Birthing The Natural Way
Dr. Lori Kimata
Naturopathic physician and midwife
Where did you receive your schooling and training?
I graduated from Punahou School. I earned my BA from UCLA and my doctorate in naturopathic medicine from National College in 1988. I am a family practice physician, with a specialty in obstetrics and midwifery. I have a group practice, Sacred Healing Arts, with locations in downtown Honolulu and Haleiwa.
How did you get involved with Hapai Hawaii?
As a licensed naturopathic physician and midwife of 25 years, I look for organizations whose purpose is to support birth professionals working toward the mother-baby initiative. Hapai Hawaii, the local chapter of Birth Network, is one such organization. I have been with Hapai Hawaii since its conception a few years ago, and I am one of the providers Hapai Hawaii refers people to when they are interested in exploring informed childbirth options.

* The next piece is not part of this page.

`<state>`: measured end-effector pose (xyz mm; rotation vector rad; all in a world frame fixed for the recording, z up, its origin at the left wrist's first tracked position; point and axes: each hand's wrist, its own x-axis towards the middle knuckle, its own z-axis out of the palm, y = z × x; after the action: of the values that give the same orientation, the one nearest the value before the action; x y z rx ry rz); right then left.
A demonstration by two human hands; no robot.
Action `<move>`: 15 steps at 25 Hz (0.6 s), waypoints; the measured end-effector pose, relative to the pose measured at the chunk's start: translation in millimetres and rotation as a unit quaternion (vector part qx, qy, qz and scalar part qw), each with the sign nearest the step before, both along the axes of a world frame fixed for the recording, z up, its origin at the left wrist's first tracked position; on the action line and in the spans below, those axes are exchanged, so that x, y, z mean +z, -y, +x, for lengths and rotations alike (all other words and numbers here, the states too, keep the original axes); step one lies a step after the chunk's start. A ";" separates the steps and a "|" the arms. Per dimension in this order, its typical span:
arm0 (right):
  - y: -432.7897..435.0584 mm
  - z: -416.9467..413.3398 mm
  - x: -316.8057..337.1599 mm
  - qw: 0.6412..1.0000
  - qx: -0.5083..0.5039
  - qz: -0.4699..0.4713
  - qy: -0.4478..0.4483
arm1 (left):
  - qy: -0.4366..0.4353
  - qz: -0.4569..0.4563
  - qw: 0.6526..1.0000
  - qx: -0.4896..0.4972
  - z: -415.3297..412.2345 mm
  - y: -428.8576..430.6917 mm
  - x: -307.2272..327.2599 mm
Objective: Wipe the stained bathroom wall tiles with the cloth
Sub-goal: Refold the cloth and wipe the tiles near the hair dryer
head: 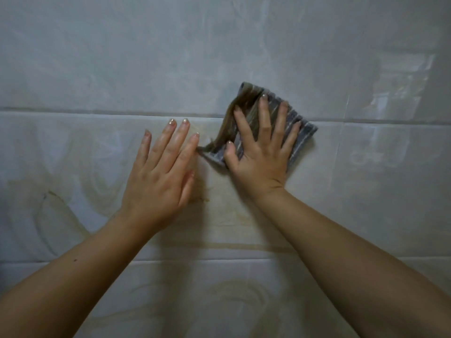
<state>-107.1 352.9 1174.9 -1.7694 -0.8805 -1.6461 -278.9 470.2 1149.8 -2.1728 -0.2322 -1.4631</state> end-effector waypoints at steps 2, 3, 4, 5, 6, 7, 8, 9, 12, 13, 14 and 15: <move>-13.9 -16.1 -18.0 0.996 0.040 -0.066 0.048 | 0.019 -0.004 1.000 0.003 4.6 4.3 3.2; -12.9 -15.4 -32.1 0.989 0.049 -0.107 0.085 | 0.024 -0.005 1.000 0.004 6.7 7.7 1.5; -6.8 -8.2 -44.3 0.982 0.049 -0.139 0.119 | 0.022 -0.003 1.000 0.006 6.7 9.6 -0.9; 2.9 0.9 -50.2 0.976 0.044 -0.157 0.145 | 0.015 -0.001 1.000 0.012 4.5 9.7 -3.6; 13.0 9.9 -49.7 0.974 0.035 -0.160 0.159 | 0.007 0.000 1.000 0.020 0.5 9.2 -5.6; 20.7 19.1 -44.1 0.975 0.024 -0.147 0.164 | 0.000 -0.001 1.000 0.028 -3.5 8.5 -6.1; 24.6 25.5 -32.9 0.979 0.010 -0.130 0.157 | 0.001 -0.002 0.999 0.036 -7.9 7.8 -4.8; 25.4 29.2 -17.8 0.985 -0.002 -0.107 0.136 | 0.005 -0.003 0.999 0.042 -10.6 6.8 -2.4; 3.4 7.6 7.0 0.999 -0.007 -0.024 0.038 | 0.024 -0.007 0.999 0.040 -11.8 1.3 5.1; -7.5 -4.9 1.2 0.999 0.001 -0.020 0.028 | 0.031 -0.009 0.999 0.034 -11.1 -1.3 5.2; -16.4 -15.2 -12.8 0.998 0.016 -0.042 0.037 | 0.035 -0.013 0.999 0.027 -11.7 -4.0 3.9; -22.3 -20.7 -31.7 0.995 0.030 -0.076 0.062 | 0.035 -0.015 0.999 0.021 -13.1 -8.1 1.5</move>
<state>-127.8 375.2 1143.1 -1.7364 -1.1307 -1.7046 -292.0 478.4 1151.3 -2.1285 -0.3251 -1.5231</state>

What is the current national medical health perspective on vaginal birth versus cesarean?
The American College of OB/GYN states that vaginal birth is safer and healthier for both mother and baby. Research has indicated there are respiratory, digestive, immune and hormonal disruptions that can occur when birth is altered from its natural process. The recent International Birth Symposium held at the Honolulu Convention Center brought researchers from around the world to testify that deviating from nature’s course has serious repercussions (see primalhealth.org). The World Health Organization says that a healthy cesarean birth rate is 15 percent of overall births, and when it grows beyond that, we start losing more mothers and babies.
The cesarean rate in the U.S. is 34 percent on average, and this rate varies dramatically depending on the specific hospital and obstetrician. A study showed that one hospital had a rate of 89 percent cesarean deliveries. Hospital policies, insurance, liability concerns and choices that obstetricians and nurse midwives are often compelled to make, indicate more and more that birthing has become a business, as the film The Business of Being Born eloquently illustrates. Maternal health concerns also play a role in the increase in cesarean births. By combining poorer nutrition with stress and stagnant lifestyles, we are creating larger babies and less-fit mothers.
What has the standard practice been as far as birthing, and what changes would be optimal?
Standard practice is a very specific, continually evolving set of lab and screening diagnostics, which set up strict requirements for what is safe for mother and baby. Treatment is primarily based on these requirements, yet also is affected by so many other factors, such as fear of liability, institutional policies, special interest laws, doctor’s convenience, etc. The optimal change would be to place the mother and baby back at the center of the decisions made around birth, and to authentically create an environment of empowerment, trust and acceptance rather than fear. With evidence-based education and careful time spent with women and birthing families to enhance their overall health and their inner wisdom, we can encourage them to do what is true for them, and in doing so, we might find very different outcomes in birth. More women would be making informed choices about where, how and with whom they want to birth. There is an organization, Choices in Childbirth out of New York City, that is getting legislation passed in states to require doctors and institutions to make information public about rate of cesarean births, inductions and vaginal birth after cesarean.
What is the risk/benefit ratio of vaginal birth over cesarean, or vice versa?
The increased risks of having major abdominal surgery over a natural vaginal birth are obvious. The benefit of allowing the body to do what it is naturally meant to do is clear. We know that doing more cesareans has not resulted in better mother and baby outcomes. Research shows that in the U.S., where we spend more money on birthing than anywhere else, the cost of a birth in our country being the highest in the world – we do not have better outcomes for mothers or babies!
Performing major abdominal surgery for a natural process our bodies were designed to do needs to be a last resort. Sometimes a C-section is needed because something catastrophic is happening, like placenta abruptia or cord prolapse. Other times, maternal health might be compromised to a point of being dangerous for baby or mother (preeclampsia) and all other means of correcting this problem already have been exhausted. There may be some true fetal or maternal distress scenarios that cannot be resolved by hydration, position change, stress management or natural oxytocin enhancement. A genetic or developmental problem also may indicate a C-section. However, these cases are much less common than we think.
Can you say something about the Rally for Change/Rally to Improve Birth on Labor Day (Sept. 2, 10 a.m. to noon, Kapiolani Park, improvingbirth.org)?
The intention is to bring awareness to a situation that is ready for change. The rally is an international movement to empower women and support them in embracing their basic human right to gain full and accurate information about their care, make informed decisions, and then be treated with respect, dignity and compassion for these choices.